筋肉少女帯、新アルバム『LOVE』を携えた東名阪ツアーが派手に開幕!

印象深かったのは、この「LOVE」の収録曲が観客にお馴染みの旧曲と同じくらいの興奮をもたらしていたという点。本作リリースにあたり、「人を煙に巻く言葉を今回のアルバム・タイトルにしたかった」と大槻は語っているが、タイトルを見ただけで思わず笑ってしまうような曲や、深読み必至の妖しい曲まで、実にバラエティ豊かなサウンドがオーディエンスを魅了していた。特に、先行公開されたMVが話題の「ボーン・イン・うぐいす谷」の狂気とユーモアは強烈。「ラブ・ホ・ホ・ホー ホーケキョ」なるインパクト絶大の歌詞に合わせて、観客が体を揺らす光景が実にいい。今後はぜひ、この振り付けをマスターしてからライヴに臨みたいものである。

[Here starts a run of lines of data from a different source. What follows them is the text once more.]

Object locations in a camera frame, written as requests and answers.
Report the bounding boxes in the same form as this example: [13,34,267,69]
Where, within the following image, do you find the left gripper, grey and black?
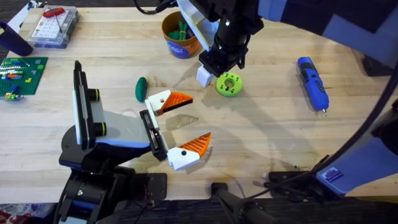
[58,90,213,173]

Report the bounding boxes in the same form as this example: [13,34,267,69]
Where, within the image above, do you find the dark green toy vegetable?
[134,76,149,104]

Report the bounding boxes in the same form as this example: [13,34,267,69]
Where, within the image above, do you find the blue electric screwdriver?
[296,56,330,117]

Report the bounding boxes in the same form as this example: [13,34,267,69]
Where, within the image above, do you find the green disc with holes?
[215,72,244,98]

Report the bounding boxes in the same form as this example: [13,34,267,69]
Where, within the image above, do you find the brown tub with toys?
[161,11,201,60]

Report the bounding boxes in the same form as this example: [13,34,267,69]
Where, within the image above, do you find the right wrist upright flat plate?
[177,0,220,52]

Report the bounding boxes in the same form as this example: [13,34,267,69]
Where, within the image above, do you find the wrist upright flat plate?
[72,60,96,151]
[177,0,220,52]

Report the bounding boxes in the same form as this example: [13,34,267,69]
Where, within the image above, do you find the left wrist upright flat plate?
[72,60,96,151]

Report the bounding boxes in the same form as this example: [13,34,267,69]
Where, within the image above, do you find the black stand pole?
[210,182,278,224]

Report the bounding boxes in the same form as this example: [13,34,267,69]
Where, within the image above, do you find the clear plastic parts box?
[25,4,80,50]

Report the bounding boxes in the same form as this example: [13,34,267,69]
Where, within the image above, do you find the green board with toy blocks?
[0,56,49,101]

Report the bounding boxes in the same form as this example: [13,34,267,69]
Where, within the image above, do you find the dark blue cylinder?
[0,21,34,57]

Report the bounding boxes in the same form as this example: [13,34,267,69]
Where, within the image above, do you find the short black cable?
[133,0,178,16]

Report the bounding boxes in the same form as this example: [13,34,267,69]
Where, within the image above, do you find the red-handled small screwdriver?
[42,7,67,34]

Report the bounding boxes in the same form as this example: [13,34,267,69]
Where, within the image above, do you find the long black cable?
[245,67,398,200]

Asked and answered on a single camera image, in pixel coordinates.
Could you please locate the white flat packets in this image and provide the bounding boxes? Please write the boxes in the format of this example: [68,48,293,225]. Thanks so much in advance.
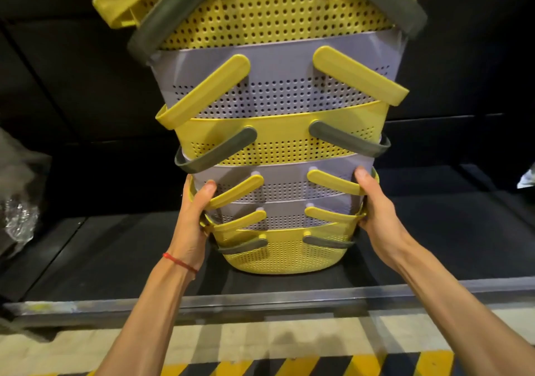
[517,162,535,189]

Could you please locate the black metal shelf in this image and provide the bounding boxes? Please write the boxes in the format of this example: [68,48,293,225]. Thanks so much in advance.
[0,0,535,330]

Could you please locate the person's left forearm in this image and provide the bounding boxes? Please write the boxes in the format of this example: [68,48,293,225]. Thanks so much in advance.
[96,256,200,376]

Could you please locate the person's right hand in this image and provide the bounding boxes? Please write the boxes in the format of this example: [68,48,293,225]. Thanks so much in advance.
[353,167,412,270]

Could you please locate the person's left hand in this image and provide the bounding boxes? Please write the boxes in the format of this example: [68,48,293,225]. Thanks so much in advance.
[167,174,218,272]

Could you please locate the person's right forearm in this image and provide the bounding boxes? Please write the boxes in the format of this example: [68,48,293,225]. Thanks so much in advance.
[376,237,535,376]

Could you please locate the red string bracelet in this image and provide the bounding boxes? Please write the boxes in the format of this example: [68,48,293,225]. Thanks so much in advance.
[162,252,200,274]

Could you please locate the clear plastic wrap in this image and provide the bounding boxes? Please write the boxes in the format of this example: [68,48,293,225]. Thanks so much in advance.
[0,129,51,260]

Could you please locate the stack of nested baskets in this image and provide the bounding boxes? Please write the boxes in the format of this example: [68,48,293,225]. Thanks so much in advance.
[75,0,465,275]

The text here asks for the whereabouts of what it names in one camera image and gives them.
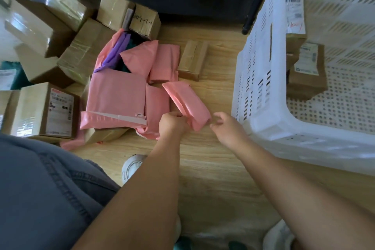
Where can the person's left hand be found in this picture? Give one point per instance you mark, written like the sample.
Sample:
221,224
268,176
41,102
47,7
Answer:
173,126

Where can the person's right hand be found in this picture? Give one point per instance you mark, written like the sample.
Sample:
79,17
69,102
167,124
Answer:
230,131

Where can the white plastic crate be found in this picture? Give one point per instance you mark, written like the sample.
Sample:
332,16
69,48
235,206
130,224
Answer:
293,141

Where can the pink purple teal mailers pile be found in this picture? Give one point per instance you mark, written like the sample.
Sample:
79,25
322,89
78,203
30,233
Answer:
164,62

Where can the teal mailer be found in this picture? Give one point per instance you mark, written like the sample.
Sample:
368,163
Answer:
126,66
23,78

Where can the long white label cardboard box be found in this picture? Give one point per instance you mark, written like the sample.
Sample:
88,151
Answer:
307,82

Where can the thin plain cardboard box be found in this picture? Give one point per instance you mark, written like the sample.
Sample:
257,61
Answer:
292,60

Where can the purple mailer bag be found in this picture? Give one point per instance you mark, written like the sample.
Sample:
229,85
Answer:
115,50

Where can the pile of cardboard parcels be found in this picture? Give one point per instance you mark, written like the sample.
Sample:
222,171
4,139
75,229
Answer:
85,50

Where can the small cardboard parcel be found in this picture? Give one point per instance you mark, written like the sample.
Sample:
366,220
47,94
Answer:
294,9

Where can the person's right forearm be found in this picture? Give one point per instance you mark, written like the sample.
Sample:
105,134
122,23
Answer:
293,194

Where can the person's left forearm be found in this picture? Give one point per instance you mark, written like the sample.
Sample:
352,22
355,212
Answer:
137,200

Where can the person's left white shoe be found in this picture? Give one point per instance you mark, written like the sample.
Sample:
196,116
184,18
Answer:
133,167

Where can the person's white shoe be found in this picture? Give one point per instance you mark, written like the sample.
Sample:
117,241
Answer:
278,238
133,167

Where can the person's right white shoe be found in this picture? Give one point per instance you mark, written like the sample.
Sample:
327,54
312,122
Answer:
278,238

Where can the person's left leg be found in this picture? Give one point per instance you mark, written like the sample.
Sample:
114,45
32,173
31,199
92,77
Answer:
44,194

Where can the dark green round object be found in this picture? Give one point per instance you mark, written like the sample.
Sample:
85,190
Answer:
181,245

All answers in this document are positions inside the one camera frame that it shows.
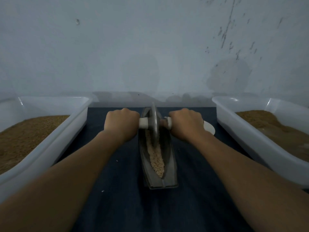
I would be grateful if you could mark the person's right hand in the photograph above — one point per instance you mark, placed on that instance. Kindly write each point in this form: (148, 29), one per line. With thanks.
(187, 124)

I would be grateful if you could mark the person's left hand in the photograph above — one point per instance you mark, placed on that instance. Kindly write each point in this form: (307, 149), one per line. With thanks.
(121, 124)

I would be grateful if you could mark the small ground grain portion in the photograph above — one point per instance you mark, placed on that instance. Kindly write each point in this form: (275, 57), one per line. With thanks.
(155, 159)

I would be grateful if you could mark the boat-shaped metal grinding trough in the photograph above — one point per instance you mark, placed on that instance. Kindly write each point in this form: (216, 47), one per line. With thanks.
(169, 178)

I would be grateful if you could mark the white plastic tray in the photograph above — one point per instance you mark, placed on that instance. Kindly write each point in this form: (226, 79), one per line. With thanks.
(48, 140)
(246, 137)

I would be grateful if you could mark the person's right forearm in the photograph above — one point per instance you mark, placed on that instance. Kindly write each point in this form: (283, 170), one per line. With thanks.
(251, 183)

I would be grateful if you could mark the person's left forearm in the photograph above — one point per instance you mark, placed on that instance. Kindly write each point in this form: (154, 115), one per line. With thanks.
(50, 188)

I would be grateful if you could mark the white round plate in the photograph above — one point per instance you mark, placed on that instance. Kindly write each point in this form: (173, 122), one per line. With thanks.
(209, 127)

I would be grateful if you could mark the dark blue tablecloth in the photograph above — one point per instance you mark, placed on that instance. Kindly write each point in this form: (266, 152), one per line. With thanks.
(120, 205)

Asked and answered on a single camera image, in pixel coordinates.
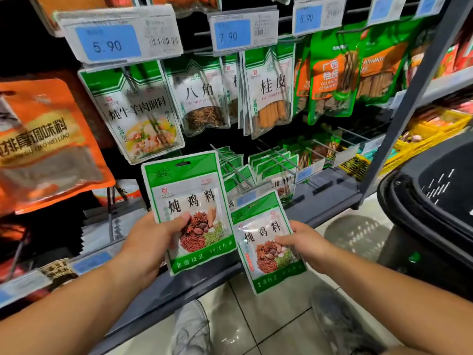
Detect gray metal shelving unit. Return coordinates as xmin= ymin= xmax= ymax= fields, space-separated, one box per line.
xmin=358 ymin=0 xmax=473 ymax=198

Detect row of clear green-top packets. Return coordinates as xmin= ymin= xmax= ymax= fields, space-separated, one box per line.
xmin=218 ymin=146 xmax=257 ymax=212

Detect row of red orange packets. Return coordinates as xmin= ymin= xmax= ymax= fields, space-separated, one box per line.
xmin=438 ymin=26 xmax=473 ymax=74

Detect person's right forearm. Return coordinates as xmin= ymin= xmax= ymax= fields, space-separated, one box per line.
xmin=318 ymin=251 xmax=473 ymax=355

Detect green white stew seasoning packet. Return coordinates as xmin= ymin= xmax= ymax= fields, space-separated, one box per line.
xmin=142 ymin=150 xmax=239 ymax=277
xmin=231 ymin=190 xmax=307 ymax=295

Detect green orange Guangxi cinnamon bags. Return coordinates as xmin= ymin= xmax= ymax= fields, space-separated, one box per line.
xmin=358 ymin=14 xmax=433 ymax=108
xmin=294 ymin=22 xmax=367 ymax=126

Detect black shopping basket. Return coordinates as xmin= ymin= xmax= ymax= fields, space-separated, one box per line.
xmin=377 ymin=133 xmax=473 ymax=300

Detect person's left hand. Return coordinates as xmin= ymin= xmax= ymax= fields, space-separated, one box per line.
xmin=117 ymin=211 xmax=193 ymax=290

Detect clear cinnamon packets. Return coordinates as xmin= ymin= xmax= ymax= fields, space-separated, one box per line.
xmin=222 ymin=40 xmax=297 ymax=140

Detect person's left forearm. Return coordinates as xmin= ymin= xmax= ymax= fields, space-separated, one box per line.
xmin=0 ymin=255 xmax=160 ymax=355

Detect row of yellow black packets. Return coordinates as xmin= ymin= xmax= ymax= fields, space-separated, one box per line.
xmin=338 ymin=147 xmax=385 ymax=182

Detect clear orange powder packets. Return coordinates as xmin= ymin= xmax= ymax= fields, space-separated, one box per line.
xmin=30 ymin=0 xmax=141 ymax=37

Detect row of green white packets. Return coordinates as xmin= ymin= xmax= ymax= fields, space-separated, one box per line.
xmin=247 ymin=147 xmax=300 ymax=204

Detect person's shoe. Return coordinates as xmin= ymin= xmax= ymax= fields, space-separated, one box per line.
xmin=169 ymin=299 xmax=215 ymax=355
xmin=309 ymin=283 xmax=387 ymax=355

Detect person's right shoe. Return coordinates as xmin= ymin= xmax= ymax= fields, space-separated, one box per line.
xmin=309 ymin=283 xmax=387 ymax=355

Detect orange seasoning packet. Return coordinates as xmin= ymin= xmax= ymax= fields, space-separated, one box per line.
xmin=0 ymin=77 xmax=117 ymax=217

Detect clear brown-spice packets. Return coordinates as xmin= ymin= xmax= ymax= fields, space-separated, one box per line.
xmin=163 ymin=54 xmax=232 ymax=138

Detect person's left shoe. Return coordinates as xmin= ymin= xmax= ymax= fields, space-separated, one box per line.
xmin=169 ymin=299 xmax=215 ymax=355

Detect yellow display trays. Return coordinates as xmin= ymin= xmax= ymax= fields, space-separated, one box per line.
xmin=380 ymin=107 xmax=473 ymax=175

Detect person's right hand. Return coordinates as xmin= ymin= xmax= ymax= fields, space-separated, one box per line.
xmin=275 ymin=219 xmax=338 ymax=275

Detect clear chili powder packets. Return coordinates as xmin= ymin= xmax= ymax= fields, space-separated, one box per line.
xmin=144 ymin=0 xmax=223 ymax=19

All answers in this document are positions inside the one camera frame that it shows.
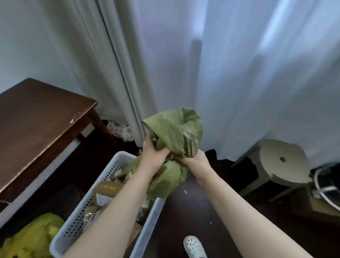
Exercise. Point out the person's right hand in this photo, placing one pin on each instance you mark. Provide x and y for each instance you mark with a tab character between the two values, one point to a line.
198	164

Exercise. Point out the person's left hand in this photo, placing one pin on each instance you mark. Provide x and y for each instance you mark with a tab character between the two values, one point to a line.
152	159

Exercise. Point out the slim metal utility knife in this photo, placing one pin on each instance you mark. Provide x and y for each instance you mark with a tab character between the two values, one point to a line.
193	144

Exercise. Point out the green woven sack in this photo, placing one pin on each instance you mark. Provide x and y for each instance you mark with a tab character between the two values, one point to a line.
172	125

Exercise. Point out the pile of small cardboard parcels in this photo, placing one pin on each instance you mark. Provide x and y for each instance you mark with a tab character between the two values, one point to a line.
106	188

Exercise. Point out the white plastic perforated basket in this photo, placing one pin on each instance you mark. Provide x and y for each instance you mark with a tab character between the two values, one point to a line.
71	226

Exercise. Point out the person's right forearm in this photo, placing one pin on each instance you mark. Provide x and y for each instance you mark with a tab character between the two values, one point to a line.
249	226

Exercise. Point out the person's left forearm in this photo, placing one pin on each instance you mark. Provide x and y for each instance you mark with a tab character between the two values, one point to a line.
114	220

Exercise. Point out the person's right white shoe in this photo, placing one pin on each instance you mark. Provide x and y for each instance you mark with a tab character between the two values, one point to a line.
194	247

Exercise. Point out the yellow plastic bag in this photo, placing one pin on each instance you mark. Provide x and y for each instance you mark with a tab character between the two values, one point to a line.
29	236

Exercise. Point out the white red floral cloth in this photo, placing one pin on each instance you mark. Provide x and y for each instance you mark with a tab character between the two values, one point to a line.
120	130

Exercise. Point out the beige round plastic stool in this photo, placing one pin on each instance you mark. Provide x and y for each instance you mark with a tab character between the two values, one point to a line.
281	164

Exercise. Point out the white sheer curtain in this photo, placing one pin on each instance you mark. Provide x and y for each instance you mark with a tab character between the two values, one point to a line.
252	79

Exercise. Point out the beige curtain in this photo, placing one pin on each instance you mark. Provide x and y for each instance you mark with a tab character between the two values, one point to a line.
106	66

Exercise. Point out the dark brown wooden table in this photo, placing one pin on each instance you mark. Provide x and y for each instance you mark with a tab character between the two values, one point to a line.
39	122

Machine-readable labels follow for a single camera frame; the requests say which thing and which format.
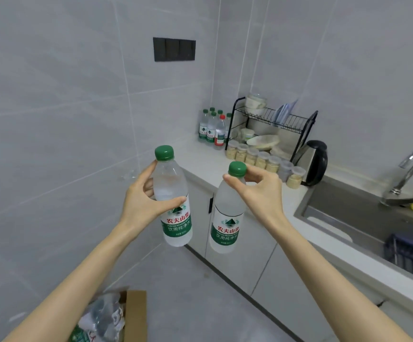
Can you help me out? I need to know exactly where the person's right hand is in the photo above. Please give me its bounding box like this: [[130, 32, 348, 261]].
[[223, 164, 289, 236]]

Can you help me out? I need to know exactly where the person's left hand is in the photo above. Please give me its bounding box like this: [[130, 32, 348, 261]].
[[120, 160, 187, 243]]

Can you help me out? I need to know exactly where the clear red-capped water bottle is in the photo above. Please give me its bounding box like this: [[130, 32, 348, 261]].
[[214, 114, 227, 146]]

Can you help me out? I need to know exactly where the person's left forearm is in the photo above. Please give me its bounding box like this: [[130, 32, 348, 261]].
[[3, 222, 139, 342]]

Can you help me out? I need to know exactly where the row of clear grain jars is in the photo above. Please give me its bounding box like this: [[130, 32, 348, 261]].
[[225, 140, 306, 190]]

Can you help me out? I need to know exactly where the clear plastic box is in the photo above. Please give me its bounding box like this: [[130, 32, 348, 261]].
[[269, 144, 294, 161]]

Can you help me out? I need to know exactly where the white leaf print plate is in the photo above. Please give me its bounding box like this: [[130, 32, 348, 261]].
[[246, 134, 280, 150]]

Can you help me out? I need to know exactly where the dark grey sink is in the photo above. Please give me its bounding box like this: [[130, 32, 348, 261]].
[[293, 176, 413, 285]]

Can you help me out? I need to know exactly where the grey plastic lid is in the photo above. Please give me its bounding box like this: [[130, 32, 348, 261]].
[[273, 99, 299, 124]]

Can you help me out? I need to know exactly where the white leaf print bowl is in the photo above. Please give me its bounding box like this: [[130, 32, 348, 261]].
[[244, 96, 267, 109]]

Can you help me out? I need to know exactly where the crumpled clear plastic wrap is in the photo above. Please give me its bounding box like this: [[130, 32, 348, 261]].
[[67, 290, 127, 342]]

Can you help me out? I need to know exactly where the chrome faucet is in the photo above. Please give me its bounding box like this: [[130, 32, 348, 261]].
[[380, 145, 413, 208]]

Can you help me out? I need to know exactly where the black wire dish rack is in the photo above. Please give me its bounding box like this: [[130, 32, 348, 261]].
[[224, 97, 319, 164]]

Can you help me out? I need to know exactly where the dark grey wall socket panel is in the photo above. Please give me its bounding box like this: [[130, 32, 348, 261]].
[[153, 37, 196, 63]]

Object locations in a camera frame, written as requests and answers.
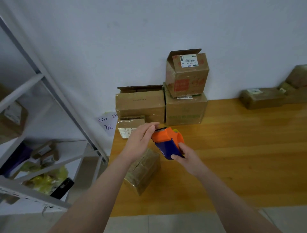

新曲初披露の貴重な機会となった一方で、筋少のライヴには欠かせない定番曲の数々もフロアの熱を存分に高めていた。「日本印度化計画」や「ディオネア・フューチャー」などの必殺チューンが盛り上がらないはずもない。要所要所で意表を突くからこそ、こうした新旧の定番曲も輝きを増す。新譜「LOVE」からの楽曲も、近い将来、こうした名曲と同じ領域に達するのだろうと思わせる演奏だった。ライヴの醍醐味を十二分に心得ている彼らだからこそ可能な魅せ方。筋少の尽きることのない表現欲求を称えたくなった。